# Task requirements
Reproduce, exactly and in full, only the lines below from the one containing "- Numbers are" through the one containing "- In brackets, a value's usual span".
╭─ Dataset content
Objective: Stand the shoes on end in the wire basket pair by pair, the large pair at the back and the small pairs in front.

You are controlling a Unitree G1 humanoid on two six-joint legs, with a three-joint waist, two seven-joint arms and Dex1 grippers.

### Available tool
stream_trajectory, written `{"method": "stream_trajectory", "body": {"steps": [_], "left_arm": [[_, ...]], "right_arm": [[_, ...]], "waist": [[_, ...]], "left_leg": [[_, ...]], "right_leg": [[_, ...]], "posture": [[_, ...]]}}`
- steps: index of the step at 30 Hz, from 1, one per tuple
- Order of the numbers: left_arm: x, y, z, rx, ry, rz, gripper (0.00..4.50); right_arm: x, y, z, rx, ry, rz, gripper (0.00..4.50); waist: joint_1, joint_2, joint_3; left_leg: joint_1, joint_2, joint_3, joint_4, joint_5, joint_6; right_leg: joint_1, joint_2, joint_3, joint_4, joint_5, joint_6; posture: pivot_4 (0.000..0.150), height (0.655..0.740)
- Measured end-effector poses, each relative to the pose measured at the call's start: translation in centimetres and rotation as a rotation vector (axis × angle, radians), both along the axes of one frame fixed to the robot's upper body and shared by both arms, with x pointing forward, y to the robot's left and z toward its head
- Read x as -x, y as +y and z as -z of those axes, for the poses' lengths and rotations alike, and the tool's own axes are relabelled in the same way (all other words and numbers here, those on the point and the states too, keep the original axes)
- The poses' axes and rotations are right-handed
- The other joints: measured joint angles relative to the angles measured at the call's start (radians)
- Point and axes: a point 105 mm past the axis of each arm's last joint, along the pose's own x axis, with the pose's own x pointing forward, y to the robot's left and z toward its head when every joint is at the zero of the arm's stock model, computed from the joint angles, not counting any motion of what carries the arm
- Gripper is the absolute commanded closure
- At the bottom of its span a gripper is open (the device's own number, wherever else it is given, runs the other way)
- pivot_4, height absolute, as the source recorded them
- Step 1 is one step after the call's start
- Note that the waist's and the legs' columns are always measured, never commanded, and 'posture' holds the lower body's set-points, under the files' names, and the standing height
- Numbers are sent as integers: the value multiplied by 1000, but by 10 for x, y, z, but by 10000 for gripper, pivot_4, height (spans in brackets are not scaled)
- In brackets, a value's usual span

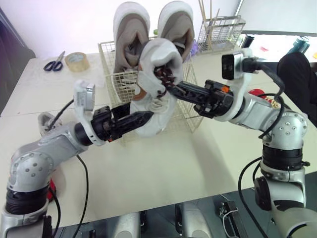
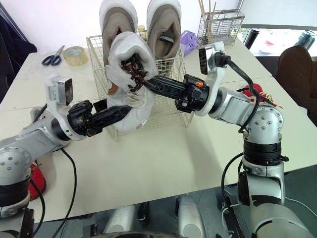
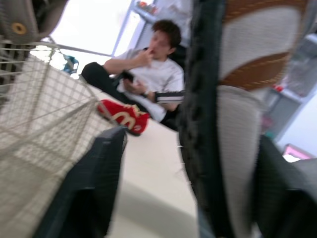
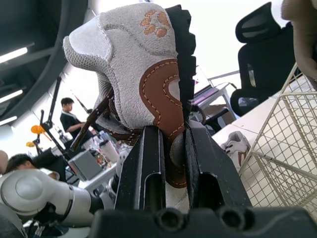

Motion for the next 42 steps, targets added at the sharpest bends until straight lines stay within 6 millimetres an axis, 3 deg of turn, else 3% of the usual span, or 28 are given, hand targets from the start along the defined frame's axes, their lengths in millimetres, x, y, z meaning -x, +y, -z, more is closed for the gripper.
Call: {"method": "stream_trajectory", "body": {"steps": [3, 9, 12, 16, 21, 30, 42], "left_arm": [[7, 16, 0, -171, -31, -49, 2438], [20, 47, -15, -358, -66, -120, 2438], [28, 48, -27, -371, -101, -113, 2438], [33, 45, -26, -367, -87, -88, 2438], [33, 49, -18, -333, -40, -96, 2438], [35, 53, -22, -318, -24, -113, 2438], [28, 59, -23, -308, -13, -164, 2438]], "right_arm": [[-8, -5, -12, 6, -100, 81, 44943], [-26, -36, -55, -53, -410, 269, 44943], [-41, -49, -62, -60, -457, 298, 44943], [-63, -59, -62, -23, -559, 349, 44943], [-87, -58, -38, 144, -682, 348, 44943], [-99, -47, -6, 239, -753, 275, 44943], [-126, -49, 42, 294, -559, 287, 44943]], "waist": [[-4, 0, 0], [1, 0, 0], [-2, 0, 0], [-3, 0, 0], [-5, 0, 1], [-6, 0, 1], [-8, 0, 1]], "left_leg": [[-1, 1, 1, -1, 0, 0], [-1, 2, 2, -2, 0, 0], [0, 3, 3, -2, 0, 0], [-1, 4, 4, -3, -1, 0], [-1, 5, 5, -4, -1, 0], [0, 6, 5, -4, -1, -1], [0, 5, 5, -5, 0, -2]], "right_leg": [[-2, 0, 0, -1, -1, -3], [-1, 1, 0, -6, -2, -3], [0, 1, 0, -9, -1, -4], [-1, 1, 0, -9, -1, -3], [-1, 3, 0, -9, -1, -3], [-1, 3, 0, -9, -1, -3], [-2, 3, 0, -9, -1, -3]], "posture": [[1500, 7400], [1500, 7400], [1500, 7400], [1500, 7400], [1500, 7400], [1500, 7400], [1500, 7400]]}}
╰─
# Written reply
- Numbers are sent as integers: the value multiplied by 1000, but by 10 for x, y, z, but by 10000 for gripper, pivot_4, height (spans in brackets are not scaled)
- In brackets, a value's usual span

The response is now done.